## THE PROBLEM:
Reproduce the first line of the material below and each line after it, exactly, through the line containing "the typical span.", and give nothing more.

## RECORDED INFORMATION:
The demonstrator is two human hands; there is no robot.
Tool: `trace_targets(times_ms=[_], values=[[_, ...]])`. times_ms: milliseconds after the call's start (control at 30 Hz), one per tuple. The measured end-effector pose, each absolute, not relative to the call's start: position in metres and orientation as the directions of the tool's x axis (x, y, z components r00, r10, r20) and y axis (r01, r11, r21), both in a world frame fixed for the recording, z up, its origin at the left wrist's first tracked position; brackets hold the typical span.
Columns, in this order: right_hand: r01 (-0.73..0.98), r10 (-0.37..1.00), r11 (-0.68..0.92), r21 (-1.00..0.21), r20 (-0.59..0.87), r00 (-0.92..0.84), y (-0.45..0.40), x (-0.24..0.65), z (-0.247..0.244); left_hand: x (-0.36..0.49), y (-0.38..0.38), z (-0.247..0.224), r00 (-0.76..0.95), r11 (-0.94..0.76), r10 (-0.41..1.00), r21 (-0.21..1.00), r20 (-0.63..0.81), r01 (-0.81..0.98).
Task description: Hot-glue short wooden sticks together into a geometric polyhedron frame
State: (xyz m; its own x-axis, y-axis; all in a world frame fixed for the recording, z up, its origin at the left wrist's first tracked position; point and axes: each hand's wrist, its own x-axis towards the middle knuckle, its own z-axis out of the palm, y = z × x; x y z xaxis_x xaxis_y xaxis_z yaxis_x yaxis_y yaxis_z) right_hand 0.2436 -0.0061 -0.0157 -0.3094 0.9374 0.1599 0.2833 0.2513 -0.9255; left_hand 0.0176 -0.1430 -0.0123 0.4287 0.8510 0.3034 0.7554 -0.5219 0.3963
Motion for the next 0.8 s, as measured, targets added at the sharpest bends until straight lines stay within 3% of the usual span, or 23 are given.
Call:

## REPLY:
The demonstrator is two human hands; there is no robot.
Tool: `trace_targets(times_ms=[_], values=[[_, ...]])`. times_ms: milliseconds after the call's start (control at 30 Hz), one per tuple. The measured end-effector pose, each absolute, not relative to the call's start: position in metres and orientation as the directions of the tool's x axis (x, y, z components r00, r10, r20) and y axis (r01, r11, r21), both in a world frame fixed for the recording, z up, its origin at the left wrist's first tracked position; brackets hold the typical span.

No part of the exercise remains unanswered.